TASK DETAILS »
Filter the records below for the word "person". Keep each line that has it.

DATASET EXCERPTS »
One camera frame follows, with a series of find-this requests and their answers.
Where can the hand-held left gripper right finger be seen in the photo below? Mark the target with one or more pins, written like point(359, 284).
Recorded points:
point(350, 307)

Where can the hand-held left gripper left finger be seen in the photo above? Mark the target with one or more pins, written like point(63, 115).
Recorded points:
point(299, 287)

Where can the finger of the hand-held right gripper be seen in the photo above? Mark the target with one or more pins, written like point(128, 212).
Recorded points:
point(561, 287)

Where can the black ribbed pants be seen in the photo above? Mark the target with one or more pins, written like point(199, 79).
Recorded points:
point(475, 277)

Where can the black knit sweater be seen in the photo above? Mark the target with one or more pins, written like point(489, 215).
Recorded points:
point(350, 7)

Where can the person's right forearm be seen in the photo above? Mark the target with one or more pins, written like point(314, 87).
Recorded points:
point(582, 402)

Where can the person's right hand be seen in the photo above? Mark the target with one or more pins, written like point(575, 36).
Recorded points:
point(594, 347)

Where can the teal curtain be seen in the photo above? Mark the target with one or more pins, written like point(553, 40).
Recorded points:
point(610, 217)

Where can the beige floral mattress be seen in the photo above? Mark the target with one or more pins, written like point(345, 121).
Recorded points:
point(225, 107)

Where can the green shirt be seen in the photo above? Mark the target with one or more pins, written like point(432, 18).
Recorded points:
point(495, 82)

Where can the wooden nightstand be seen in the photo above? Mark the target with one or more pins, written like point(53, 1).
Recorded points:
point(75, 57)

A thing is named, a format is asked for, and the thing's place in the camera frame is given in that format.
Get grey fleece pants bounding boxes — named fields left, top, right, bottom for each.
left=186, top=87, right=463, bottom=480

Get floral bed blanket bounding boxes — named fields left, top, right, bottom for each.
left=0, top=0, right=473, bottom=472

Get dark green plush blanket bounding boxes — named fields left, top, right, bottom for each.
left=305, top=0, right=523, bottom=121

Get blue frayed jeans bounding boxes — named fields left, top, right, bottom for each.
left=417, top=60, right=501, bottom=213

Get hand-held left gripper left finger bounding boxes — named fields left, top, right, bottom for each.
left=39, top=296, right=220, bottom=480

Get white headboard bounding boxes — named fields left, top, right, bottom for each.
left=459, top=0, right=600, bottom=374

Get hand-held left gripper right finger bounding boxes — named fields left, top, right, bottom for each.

WRITTEN SOLUTION »
Where can the person's right forearm be seen in the photo above? Mark the target with one or more pins, written like point(314, 87).
Where can the person's right hand be seen in the photo above? Mark the target with one or more pins, written like point(575, 36).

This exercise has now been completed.